EXERCISE:
Determine the number of lines in the listing below where the string "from" occurs; answer with the number alone.

DATASET SECTION:
------------
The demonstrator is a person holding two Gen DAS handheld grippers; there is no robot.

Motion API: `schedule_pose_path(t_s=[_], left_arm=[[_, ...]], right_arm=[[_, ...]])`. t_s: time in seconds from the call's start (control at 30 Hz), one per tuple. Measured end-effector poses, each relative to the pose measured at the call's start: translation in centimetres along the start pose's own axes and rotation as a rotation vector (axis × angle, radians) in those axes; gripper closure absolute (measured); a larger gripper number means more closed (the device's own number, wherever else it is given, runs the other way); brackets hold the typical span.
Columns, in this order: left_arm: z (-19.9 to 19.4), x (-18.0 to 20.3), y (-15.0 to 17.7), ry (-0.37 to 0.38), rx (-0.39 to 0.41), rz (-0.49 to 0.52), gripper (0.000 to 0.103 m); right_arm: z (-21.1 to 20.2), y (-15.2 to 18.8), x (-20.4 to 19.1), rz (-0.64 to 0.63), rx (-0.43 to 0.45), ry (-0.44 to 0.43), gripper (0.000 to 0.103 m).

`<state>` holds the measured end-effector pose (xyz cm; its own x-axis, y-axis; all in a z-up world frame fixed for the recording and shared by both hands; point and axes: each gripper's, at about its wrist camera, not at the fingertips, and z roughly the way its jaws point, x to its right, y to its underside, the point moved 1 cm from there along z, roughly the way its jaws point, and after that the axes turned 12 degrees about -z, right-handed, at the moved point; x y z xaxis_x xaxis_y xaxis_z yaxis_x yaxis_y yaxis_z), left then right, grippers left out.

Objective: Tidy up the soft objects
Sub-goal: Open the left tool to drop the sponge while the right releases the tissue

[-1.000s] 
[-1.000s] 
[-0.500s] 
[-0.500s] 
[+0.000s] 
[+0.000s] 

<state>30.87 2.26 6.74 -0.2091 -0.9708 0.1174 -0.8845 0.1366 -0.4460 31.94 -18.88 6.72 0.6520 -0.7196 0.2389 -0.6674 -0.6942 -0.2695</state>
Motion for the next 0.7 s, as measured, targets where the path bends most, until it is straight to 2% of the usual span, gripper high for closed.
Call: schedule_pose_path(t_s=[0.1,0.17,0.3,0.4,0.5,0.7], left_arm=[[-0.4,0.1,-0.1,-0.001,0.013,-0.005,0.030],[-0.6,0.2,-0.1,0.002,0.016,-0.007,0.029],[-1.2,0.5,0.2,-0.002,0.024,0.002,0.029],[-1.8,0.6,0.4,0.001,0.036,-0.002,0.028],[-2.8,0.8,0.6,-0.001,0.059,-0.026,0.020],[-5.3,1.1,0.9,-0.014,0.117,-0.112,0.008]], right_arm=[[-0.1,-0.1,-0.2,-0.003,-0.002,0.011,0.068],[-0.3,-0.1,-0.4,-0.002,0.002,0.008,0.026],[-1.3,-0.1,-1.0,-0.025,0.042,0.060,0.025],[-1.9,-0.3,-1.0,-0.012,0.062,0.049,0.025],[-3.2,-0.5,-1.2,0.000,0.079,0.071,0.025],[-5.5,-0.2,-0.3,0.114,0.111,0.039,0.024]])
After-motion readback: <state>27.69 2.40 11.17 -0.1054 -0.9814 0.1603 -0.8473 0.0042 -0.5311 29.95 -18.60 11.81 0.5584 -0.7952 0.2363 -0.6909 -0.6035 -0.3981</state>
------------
RESPONSE TO THE EXERCISE:
2